Nick Clegg 'not capable of Labour coalition'
Nick Clegg holds the Labour Party in such "contempt" he is not "capable" of forming a coalition with it, a Labour frontbencher has claimed.
Shadow Commons leader Angela Eagle said Labour was aiming for a majority of its own at next year's election.
But if it did have to form a deal with the Lib Dems she did not think Mr Clegg would be able to - or would want to.
She said the Lib Dem leader was not trusted by those at the top of the Labour Party.
"I've been in deputy prime minister's questions a lot. Nick Clegg does not like the Labour Party," Ms Eagle told a fringe meeting at Labour's annual conference in Manchester.
"He spits his contempt for the Labour Party out at every angle. Every word he says in the Commons drips with that kind of thing and I wonder whether he, personally, would be capable, or even would want to, have a Lib Lab pact."
She told the Fabian Society meeting there were areas where the two parties could agree, such as constitutional change and devolution, "particularly in light of David Cameron's extremely partisan and petty behaviour in the aftermath of the Scottish referendum".

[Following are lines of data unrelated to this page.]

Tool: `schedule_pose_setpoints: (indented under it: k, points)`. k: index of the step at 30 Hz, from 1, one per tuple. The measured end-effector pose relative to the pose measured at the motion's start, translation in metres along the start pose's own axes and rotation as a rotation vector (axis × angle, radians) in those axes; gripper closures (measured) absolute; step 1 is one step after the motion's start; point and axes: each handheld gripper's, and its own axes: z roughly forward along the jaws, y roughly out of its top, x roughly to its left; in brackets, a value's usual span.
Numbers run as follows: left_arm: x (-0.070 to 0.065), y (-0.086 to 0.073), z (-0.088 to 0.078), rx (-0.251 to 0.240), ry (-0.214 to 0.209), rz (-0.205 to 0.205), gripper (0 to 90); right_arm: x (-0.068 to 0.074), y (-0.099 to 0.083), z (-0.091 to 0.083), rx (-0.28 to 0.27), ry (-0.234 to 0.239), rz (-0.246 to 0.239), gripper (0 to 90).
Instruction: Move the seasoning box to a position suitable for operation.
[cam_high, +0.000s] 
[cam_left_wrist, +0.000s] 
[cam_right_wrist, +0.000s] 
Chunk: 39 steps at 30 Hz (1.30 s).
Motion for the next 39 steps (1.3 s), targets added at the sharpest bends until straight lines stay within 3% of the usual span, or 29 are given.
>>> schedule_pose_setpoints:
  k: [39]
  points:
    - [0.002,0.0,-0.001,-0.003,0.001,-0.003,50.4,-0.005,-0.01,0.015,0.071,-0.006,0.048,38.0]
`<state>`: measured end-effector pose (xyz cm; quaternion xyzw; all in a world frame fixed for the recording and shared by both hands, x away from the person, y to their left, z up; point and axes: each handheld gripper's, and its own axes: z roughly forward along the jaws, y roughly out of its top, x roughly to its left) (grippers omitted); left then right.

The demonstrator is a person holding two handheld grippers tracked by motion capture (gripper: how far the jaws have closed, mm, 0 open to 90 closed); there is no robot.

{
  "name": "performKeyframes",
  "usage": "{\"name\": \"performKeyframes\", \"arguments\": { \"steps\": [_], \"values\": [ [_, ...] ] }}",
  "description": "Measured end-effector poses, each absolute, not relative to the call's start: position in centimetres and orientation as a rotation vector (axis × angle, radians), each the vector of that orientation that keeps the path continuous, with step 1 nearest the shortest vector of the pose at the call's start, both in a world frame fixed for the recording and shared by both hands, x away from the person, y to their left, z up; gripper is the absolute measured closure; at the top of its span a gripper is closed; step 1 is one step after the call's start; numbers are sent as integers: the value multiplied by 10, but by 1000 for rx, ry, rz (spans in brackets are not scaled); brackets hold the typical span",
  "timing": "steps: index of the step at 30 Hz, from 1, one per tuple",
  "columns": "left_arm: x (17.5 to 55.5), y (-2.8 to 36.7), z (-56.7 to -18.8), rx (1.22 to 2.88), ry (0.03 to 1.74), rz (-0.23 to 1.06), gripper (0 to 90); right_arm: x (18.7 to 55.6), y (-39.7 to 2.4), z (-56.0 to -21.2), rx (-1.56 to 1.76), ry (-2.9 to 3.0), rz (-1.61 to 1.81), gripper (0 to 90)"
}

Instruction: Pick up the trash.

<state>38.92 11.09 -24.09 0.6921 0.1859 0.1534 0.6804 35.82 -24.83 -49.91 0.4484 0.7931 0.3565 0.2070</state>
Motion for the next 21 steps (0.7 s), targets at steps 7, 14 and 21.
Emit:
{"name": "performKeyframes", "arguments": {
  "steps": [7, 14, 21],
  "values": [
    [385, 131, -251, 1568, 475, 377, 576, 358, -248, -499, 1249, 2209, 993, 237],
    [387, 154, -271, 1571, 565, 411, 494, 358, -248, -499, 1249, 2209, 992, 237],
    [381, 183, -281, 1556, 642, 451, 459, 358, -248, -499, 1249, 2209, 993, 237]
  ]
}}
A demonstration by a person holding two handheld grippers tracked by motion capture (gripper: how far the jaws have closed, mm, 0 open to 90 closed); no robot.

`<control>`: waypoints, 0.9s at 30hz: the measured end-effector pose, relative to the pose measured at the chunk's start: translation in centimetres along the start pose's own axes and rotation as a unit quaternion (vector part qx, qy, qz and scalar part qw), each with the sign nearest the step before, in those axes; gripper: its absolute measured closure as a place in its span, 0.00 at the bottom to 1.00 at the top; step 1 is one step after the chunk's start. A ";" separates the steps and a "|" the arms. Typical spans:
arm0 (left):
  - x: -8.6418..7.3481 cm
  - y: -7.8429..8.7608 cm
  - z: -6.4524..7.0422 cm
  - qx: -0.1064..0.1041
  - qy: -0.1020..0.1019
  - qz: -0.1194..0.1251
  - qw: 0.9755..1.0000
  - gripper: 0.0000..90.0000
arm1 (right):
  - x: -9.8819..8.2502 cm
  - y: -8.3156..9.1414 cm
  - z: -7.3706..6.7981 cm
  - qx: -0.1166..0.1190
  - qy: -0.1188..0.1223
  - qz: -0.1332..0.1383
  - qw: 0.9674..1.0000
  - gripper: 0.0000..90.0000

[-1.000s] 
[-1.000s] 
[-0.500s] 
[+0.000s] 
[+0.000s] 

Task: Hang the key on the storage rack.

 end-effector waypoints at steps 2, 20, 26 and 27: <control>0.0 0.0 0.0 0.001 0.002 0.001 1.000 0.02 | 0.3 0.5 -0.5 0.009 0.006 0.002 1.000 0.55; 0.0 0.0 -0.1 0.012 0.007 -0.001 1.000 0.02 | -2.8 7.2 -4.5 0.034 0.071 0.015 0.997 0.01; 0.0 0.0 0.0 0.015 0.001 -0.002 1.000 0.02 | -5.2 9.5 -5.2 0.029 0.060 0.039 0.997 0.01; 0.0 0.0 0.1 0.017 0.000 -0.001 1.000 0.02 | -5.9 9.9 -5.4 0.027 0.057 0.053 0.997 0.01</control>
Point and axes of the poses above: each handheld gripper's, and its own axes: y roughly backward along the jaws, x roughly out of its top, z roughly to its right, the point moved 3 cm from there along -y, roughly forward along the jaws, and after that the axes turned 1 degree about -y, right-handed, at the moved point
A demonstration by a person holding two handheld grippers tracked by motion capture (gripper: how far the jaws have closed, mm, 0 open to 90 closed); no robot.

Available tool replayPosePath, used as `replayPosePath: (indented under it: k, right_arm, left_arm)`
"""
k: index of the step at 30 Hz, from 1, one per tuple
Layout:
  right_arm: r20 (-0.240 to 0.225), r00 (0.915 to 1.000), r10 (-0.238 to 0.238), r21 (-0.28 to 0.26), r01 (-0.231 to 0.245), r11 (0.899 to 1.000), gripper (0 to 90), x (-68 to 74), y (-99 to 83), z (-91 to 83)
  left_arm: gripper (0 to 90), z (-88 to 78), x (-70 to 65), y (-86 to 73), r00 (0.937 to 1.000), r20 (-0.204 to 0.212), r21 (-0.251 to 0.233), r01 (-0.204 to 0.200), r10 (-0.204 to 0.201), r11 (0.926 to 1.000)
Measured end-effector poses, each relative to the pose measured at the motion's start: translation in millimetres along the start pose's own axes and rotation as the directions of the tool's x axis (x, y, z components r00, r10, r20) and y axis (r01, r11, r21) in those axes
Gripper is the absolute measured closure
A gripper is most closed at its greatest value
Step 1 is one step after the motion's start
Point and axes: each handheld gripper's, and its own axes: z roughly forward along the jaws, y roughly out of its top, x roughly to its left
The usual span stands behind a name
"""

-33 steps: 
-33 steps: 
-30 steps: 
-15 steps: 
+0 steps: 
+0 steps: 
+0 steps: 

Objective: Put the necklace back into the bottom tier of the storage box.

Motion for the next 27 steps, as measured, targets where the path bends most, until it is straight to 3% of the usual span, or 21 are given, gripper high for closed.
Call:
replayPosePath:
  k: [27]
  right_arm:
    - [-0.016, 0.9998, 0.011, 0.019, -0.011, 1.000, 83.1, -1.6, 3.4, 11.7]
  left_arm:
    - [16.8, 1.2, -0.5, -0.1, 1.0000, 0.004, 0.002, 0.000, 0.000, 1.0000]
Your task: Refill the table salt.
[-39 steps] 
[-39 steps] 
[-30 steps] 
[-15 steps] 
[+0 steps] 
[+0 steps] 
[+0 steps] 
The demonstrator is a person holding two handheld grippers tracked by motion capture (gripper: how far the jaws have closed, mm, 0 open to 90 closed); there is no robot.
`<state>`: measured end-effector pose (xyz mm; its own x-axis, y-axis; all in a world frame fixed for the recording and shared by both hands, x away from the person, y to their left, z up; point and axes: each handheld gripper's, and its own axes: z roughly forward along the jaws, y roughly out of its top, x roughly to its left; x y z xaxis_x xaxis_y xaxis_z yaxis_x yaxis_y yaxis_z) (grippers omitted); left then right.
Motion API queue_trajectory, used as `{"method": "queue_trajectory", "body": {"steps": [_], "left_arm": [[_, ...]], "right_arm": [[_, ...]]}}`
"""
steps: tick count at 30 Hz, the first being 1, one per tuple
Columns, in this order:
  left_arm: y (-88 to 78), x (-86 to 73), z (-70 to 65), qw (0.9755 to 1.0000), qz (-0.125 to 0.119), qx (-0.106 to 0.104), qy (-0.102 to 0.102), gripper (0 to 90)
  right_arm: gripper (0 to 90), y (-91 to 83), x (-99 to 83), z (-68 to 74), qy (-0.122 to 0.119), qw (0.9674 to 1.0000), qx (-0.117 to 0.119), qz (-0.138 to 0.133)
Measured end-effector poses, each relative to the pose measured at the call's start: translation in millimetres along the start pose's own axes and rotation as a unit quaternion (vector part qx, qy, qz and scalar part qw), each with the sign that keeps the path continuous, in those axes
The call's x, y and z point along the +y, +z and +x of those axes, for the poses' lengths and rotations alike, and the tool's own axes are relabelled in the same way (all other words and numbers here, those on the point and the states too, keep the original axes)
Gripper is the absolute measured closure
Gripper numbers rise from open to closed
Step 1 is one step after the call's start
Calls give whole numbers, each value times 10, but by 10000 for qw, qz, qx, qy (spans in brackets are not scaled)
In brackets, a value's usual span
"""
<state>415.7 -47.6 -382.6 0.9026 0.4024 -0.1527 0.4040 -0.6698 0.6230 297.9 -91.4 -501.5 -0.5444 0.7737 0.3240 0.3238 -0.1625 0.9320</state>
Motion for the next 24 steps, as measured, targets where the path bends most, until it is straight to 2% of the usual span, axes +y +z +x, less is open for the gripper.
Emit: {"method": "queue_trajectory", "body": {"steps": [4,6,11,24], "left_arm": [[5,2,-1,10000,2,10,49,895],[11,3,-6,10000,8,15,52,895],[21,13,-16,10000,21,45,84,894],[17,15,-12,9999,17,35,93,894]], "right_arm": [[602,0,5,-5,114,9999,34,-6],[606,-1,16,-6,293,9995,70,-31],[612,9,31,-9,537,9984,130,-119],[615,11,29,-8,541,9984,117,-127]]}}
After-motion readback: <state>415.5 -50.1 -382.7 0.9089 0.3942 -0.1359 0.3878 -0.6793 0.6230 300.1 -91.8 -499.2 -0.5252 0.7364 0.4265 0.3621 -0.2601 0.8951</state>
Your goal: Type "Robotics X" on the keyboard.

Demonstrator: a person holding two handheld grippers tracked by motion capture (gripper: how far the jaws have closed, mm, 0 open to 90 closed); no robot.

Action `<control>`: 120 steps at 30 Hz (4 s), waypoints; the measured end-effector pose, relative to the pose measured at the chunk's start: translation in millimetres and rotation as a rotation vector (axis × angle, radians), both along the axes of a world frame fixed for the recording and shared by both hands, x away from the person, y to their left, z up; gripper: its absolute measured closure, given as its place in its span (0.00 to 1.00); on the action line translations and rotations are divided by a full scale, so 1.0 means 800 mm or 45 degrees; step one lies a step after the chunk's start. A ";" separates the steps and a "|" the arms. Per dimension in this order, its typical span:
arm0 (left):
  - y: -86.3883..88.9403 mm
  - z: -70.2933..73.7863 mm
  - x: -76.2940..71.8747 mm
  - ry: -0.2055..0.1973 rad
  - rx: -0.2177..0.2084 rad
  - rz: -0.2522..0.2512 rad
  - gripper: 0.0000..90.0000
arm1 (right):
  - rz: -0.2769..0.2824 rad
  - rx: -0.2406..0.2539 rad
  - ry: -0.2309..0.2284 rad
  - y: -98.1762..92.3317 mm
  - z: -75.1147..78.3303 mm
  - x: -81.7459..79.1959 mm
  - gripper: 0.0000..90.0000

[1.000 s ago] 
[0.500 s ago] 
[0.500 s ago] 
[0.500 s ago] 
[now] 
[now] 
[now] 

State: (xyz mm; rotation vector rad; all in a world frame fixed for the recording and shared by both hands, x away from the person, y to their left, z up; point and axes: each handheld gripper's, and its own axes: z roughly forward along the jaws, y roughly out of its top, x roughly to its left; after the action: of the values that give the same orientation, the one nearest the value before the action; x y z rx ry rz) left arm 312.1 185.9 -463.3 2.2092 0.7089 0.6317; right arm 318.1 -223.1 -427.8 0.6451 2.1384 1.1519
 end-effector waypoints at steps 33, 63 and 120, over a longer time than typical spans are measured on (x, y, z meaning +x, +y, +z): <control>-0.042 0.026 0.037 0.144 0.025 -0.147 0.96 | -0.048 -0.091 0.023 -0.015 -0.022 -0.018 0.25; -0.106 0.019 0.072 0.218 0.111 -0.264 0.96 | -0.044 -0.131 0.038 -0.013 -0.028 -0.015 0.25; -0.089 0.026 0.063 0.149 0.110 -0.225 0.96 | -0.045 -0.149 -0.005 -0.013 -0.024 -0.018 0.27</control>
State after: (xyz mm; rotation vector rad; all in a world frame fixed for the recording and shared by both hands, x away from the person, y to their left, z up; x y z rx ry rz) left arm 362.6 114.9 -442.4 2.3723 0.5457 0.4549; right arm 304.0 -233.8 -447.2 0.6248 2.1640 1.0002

But she suggested there was too ill feeling between those at the top of Labour and Mr Clegg and his team to make a coalition feasible.
"There is a lack of personal trust with some of the people who have gone into government with the Tories," Ms Eagle said.
She stressed that it was an academic debate as the Labour Party was aiming for an overall majority at next year's general election.
"There will be no pre-election pact. You can't stop individuals talking about a pact, but there will be no pre-election pact. We are going for a Labour majority."
She also poured cold water on suggestions of a deal with the Green Party, telling the meeting that its one MP, Caroline Lucas, who represents Brighton Pavilion, "spends all of her time in Brighton slagging the Labour Party off because she knows that if she loses her seat, she will lose it to the Labour Party".
Ms Eagle added: "We don't want to get into some kind of sado-masochistic relationship with Caroline Lucas. We want to take Brighton back and that is what we are trying to do."
Senior Lib Dems turned down invitations to speak at the Fabian Society meeting about the possibility of a Lib/Lab pact after the next election, leaving the party's case to be made by Kath Pinnock, the former leader of Kirklees Council, who is shortly to join the House of Lords.
She defended "pluralist" politics in the face of strong criticism of her party from Labour MP Emily Thornberry, who accused Lib Dems of being "nasty" and dishonest in their campaigning tactics and lacking in principles.